**ACTION ITEM**
Search the entries below for the word "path", then copy each line in which it is found.

** Opening DATA TO PROCESS block **

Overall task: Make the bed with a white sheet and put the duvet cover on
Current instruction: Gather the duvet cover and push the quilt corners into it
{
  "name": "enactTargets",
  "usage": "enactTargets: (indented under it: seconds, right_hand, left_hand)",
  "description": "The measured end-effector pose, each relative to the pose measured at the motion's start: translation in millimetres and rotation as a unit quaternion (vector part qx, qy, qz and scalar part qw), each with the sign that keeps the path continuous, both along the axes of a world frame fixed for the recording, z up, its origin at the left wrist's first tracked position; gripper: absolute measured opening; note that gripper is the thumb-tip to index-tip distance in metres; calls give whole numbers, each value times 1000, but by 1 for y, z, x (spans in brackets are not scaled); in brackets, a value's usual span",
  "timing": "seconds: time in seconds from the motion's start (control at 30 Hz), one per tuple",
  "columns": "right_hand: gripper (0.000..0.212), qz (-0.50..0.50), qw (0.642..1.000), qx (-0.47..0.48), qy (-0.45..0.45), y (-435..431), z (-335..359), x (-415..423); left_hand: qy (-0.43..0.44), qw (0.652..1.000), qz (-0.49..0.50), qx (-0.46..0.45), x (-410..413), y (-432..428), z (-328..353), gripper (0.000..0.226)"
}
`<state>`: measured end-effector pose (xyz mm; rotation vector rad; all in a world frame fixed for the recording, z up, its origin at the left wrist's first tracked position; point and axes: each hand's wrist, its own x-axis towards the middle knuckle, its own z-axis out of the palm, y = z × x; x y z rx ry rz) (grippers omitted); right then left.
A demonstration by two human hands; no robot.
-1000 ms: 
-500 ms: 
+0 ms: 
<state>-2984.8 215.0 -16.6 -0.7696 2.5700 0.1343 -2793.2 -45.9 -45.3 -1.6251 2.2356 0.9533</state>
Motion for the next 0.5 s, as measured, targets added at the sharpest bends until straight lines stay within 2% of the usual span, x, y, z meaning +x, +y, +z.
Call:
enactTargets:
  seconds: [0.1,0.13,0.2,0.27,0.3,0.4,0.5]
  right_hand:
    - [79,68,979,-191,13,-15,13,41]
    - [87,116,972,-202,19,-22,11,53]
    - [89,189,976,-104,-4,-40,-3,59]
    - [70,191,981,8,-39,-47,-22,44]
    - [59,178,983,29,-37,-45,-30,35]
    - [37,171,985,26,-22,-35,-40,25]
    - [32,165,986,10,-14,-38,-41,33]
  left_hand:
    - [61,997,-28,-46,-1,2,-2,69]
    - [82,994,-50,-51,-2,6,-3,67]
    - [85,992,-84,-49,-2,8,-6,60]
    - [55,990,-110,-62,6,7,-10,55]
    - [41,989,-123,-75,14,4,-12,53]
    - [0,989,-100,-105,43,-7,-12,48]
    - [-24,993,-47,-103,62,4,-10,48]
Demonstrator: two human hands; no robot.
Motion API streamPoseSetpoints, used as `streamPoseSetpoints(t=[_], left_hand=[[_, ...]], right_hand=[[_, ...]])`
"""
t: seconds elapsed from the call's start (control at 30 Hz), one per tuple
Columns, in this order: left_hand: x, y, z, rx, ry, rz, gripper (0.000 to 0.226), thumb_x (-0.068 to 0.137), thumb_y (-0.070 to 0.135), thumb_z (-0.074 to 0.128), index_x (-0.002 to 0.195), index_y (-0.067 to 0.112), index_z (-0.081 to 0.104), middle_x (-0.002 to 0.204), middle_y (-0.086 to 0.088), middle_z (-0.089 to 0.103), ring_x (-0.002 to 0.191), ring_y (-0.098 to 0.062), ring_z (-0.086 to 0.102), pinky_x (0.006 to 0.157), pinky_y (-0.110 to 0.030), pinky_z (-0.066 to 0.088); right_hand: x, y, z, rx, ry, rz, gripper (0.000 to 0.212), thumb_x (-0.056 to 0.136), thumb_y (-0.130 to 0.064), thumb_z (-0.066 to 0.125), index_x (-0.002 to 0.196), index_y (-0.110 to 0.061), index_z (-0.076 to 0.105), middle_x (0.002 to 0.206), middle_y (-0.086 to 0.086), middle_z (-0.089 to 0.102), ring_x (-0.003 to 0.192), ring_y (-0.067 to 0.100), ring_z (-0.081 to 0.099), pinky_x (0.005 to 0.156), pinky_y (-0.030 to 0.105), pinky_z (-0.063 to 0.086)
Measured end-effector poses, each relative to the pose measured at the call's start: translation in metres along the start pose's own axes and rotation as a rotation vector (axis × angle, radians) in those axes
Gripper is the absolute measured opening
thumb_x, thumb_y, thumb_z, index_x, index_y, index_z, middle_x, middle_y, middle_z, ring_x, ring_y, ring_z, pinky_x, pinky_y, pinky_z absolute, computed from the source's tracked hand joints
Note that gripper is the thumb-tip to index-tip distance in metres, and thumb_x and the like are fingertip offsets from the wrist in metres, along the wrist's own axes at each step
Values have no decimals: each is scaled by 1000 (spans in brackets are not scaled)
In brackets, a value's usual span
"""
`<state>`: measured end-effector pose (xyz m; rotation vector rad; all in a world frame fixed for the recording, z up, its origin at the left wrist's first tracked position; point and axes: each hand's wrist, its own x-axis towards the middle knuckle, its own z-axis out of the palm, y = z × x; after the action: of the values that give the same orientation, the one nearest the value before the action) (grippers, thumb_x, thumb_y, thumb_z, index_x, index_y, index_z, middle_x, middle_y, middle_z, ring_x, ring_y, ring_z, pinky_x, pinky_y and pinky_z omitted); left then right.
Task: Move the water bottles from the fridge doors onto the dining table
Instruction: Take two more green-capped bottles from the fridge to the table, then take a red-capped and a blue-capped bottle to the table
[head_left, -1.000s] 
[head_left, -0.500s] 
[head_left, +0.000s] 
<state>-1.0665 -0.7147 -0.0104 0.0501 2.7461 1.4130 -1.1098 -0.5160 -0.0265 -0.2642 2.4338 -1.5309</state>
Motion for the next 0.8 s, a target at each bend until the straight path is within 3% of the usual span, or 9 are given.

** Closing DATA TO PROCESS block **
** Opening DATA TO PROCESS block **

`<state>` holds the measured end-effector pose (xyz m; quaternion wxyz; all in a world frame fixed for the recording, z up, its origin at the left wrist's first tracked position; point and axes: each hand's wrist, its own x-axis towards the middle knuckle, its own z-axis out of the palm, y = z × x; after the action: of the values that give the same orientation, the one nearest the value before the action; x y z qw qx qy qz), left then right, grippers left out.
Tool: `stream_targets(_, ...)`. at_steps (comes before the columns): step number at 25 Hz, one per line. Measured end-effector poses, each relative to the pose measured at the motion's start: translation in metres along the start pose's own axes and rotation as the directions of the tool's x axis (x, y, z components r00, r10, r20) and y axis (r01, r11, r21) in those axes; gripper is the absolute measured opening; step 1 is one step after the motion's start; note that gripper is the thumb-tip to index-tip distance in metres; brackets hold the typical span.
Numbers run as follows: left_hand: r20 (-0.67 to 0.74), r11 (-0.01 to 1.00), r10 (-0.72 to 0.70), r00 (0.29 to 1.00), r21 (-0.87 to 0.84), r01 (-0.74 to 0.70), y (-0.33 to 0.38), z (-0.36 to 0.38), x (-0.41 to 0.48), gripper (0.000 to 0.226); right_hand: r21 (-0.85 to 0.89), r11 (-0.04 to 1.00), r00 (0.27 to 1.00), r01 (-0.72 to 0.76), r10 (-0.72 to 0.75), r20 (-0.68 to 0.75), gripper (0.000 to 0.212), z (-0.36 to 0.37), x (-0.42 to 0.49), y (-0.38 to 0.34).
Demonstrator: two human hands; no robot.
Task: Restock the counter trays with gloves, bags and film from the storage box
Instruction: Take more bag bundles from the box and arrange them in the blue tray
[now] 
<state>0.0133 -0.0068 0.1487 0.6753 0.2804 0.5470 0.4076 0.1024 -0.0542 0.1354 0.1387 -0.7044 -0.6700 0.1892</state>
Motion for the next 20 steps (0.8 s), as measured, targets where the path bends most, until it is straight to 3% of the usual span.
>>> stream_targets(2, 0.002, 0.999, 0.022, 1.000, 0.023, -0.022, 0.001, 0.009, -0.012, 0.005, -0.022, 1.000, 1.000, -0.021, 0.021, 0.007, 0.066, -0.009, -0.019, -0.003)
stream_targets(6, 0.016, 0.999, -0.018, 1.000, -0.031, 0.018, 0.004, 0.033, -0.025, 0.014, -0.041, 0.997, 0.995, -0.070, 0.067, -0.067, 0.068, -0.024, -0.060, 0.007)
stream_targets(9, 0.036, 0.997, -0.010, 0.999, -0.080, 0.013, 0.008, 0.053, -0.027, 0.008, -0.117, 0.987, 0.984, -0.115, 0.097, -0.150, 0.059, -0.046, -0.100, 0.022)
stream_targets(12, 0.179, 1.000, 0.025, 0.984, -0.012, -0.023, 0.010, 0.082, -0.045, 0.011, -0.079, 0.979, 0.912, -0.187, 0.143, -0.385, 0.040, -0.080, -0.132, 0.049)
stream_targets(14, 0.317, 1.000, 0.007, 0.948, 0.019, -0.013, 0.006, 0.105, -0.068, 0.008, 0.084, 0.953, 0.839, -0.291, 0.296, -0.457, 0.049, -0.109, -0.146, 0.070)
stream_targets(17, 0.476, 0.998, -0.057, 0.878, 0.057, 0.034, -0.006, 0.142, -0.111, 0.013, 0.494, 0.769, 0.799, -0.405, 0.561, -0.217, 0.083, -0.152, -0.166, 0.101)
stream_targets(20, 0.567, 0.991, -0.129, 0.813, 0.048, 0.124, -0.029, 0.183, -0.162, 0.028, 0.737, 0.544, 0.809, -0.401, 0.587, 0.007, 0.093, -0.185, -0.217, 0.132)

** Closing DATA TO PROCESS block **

**EXPECTED ANSWER**
  "description": "The measured end-effector pose, each relative to the pose measured at the motion's start: translation in millimetres and rotation as a unit quaternion (vector part qx, qy, qz and scalar part qw), each with the sign that keeps the path continuous, both along the axes of a world frame fixed for the recording, z up, its origin at the left wrist's first tracked position; gripper: absolute measured opening; note that gripper is the thumb-tip to index-tip distance in metres; calls give whole numbers, each value times 1000, but by 1 for y, z, x (spans in brackets are not scaled); in brackets, a value's usual span",
Motion for the next 0.8 s, a target at each bend until the straight path is within 3% of the usual span, or 9 are given.
Motion for the next 20 steps (0.8 s), as measured, targets where the path bends most, until it is straight to 3% of the usual span.

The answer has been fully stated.